El hábito como estructura fértil
A partir de ahí, conviene entender el hábito no como una prisión, sino como una estructura que libera energía mental. Cuando ciertas acciones se vuelven automáticas —tomar notas, ensayar cada mañana, leer con atención, corregir sin miedo— la mente dispone de más espacio para explorar conexiones nuevas. Por eso, los buenos hábitos de trabajo no sofocan la imaginación; la sostienen. Esta idea aparece también en la psicología contemporánea del rendimiento. Investigadores como Mihaly Csikszentmihalyi, en Creativity (1996), observaron que muchas personas altamente creativas combinan curiosidad con una fuerte disciplina cotidiana. Es decir, la espontaneidad más fértil suele estar respaldada por un marco estable, capaz de convertir impulsos dispersos en resultados concretos.
La práctica vence al mito del genio
Además, la cita desmonta otro mito persistente: el del genio que produce obras maestras sin esfuerzo visible. Aunque la historia cultural suele exaltar momentos de revelación, detrás de ellos casi siempre hay largos periodos de práctica silenciosa. Beethoven llenó cuadernos de apuntes antes de sus composiciones finales, y Picasso trabajó incansablemente en variaciones y estudios antes de fijar una imagen definitiva. En consecuencia, Tharp desplaza el foco del don innato hacia la preparación constante. Esta perspectiva resulta valiosa porque democratiza la creatividad: si depende de hábitos entrenables, entonces más personas pueden desarrollarla. La excelencia creativa deja de parecer privilegio de unos pocos y empieza a verse como el fruto de una dedicación bien orientada.
Rutina, repetición y descubrimiento
Sin embargo, hablar de hábitos no significa defender una repetición mecánica y vacía. La clave está en construir rutinas que favorezcan el descubrimiento. Un escritor que redacta cada día, aunque luego descarte páginas enteras, está entrenando una disposición mental; un bailarín que repite secuencias no solo perfecciona técnica, también afina sensibilidad y capacidad de riesgo. De hecho, muchos procesos creativos avanzan precisamente gracias a esa repetición atenta. En los talleres artísticos y científicos, lo nuevo suele surgir después de muchos intentos, errores y ajustes mínimos. Así, la rutina se convierte en laboratorio: un espacio donde la constancia permite que aparezcan hallazgos que la improvisación aislada rara vez sostendría por sí sola.

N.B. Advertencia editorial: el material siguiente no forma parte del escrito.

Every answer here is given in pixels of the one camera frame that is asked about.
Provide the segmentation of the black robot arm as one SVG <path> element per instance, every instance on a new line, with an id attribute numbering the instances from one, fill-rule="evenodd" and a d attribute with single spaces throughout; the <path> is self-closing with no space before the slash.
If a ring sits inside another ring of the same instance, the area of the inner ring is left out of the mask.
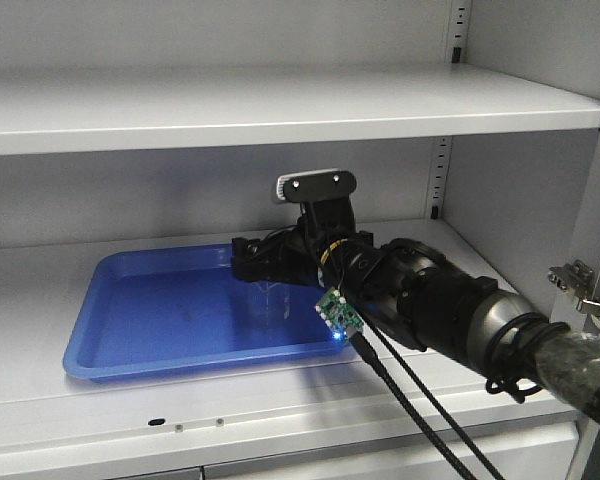
<path id="1" fill-rule="evenodd" d="M 345 198 L 303 204 L 292 228 L 235 238 L 232 270 L 248 282 L 335 288 L 386 336 L 473 370 L 489 392 L 523 402 L 519 382 L 529 380 L 600 425 L 600 337 L 550 322 L 496 280 L 465 273 L 421 242 L 375 246 Z"/>

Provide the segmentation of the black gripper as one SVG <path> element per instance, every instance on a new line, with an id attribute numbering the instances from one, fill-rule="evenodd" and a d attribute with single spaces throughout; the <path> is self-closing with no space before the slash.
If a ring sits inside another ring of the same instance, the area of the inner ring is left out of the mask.
<path id="1" fill-rule="evenodd" d="M 356 229 L 349 198 L 302 202 L 296 226 L 269 238 L 234 237 L 231 270 L 245 282 L 340 286 L 354 258 L 373 247 L 373 235 Z M 238 262 L 237 260 L 266 260 Z"/>

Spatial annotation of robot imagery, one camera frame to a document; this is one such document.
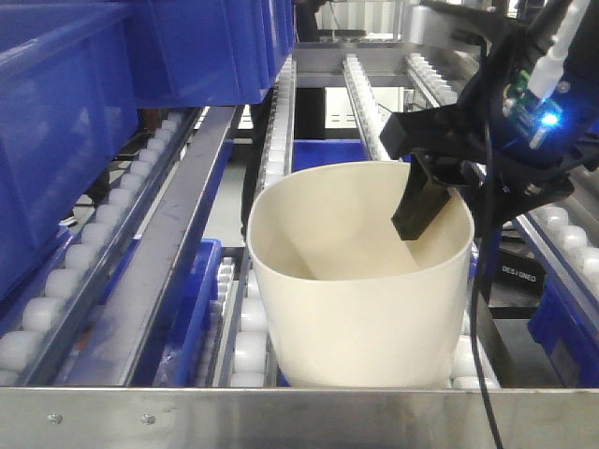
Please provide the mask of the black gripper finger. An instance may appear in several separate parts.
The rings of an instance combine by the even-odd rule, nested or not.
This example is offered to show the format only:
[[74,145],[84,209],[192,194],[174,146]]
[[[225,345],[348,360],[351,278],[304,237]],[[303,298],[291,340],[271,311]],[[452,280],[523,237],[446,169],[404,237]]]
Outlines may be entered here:
[[450,198],[449,187],[430,171],[426,156],[411,155],[408,178],[391,222],[403,241],[418,240]]

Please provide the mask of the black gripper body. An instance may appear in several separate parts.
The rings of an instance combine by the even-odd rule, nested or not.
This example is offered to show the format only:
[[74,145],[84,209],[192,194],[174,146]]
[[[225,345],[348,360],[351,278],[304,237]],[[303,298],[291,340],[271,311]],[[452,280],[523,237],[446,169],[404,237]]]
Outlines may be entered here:
[[561,125],[532,150],[502,113],[504,88],[520,70],[533,72],[561,21],[480,21],[456,30],[477,47],[480,63],[458,100],[418,112],[396,112],[381,141],[392,159],[426,156],[433,176],[471,193],[478,233],[573,192],[569,172],[598,166],[598,24],[583,21],[547,98],[562,108]]

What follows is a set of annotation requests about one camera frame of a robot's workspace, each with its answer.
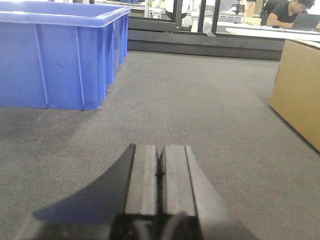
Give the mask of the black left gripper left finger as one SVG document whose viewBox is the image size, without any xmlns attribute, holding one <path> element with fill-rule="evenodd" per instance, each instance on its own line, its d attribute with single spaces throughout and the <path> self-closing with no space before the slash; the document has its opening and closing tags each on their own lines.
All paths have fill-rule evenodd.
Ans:
<svg viewBox="0 0 320 240">
<path fill-rule="evenodd" d="M 157 151 L 129 144 L 101 176 L 74 194 L 32 212 L 17 240 L 116 240 L 135 221 L 158 219 Z"/>
</svg>

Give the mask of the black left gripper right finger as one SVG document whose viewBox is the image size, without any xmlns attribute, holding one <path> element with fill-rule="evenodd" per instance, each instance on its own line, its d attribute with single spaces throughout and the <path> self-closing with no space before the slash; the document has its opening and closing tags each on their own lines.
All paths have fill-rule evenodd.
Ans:
<svg viewBox="0 0 320 240">
<path fill-rule="evenodd" d="M 161 153 L 162 240 L 255 240 L 208 180 L 187 145 Z"/>
</svg>

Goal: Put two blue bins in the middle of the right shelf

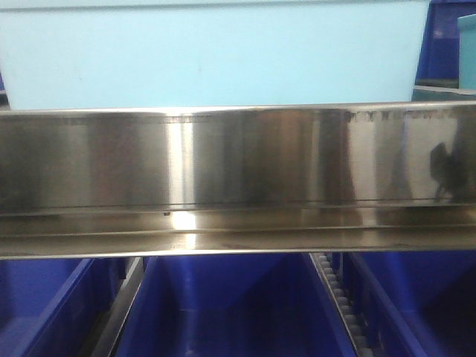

Una ética diaria de la creación
Finalmente, la frase de Tharp encierra una lección práctica y casi moral: crear bien exige una forma de vida. No basta con esperar el momento ideal ni confiar en impulsos pasajeros; hace falta presentarse al trabajo, incluso cuando el entusiasmo disminuye. Esa fidelidad cotidiana es, en el fondo, una declaración de compromiso con la obra que todavía no existe. Por eso, su afirmación conserva tanta fuerza más allá de la danza. Ya sea en el arte, la escritura, el diseño o la investigación, la mejor creatividad suele brotar de personas que han aprendido a ordenar su tiempo, cuidar su atención y perseverar. En última instancia, Tharp nos recuerda que la imaginación alcanza su forma más alta cuando encuentra hábitos capaces de sostenerla.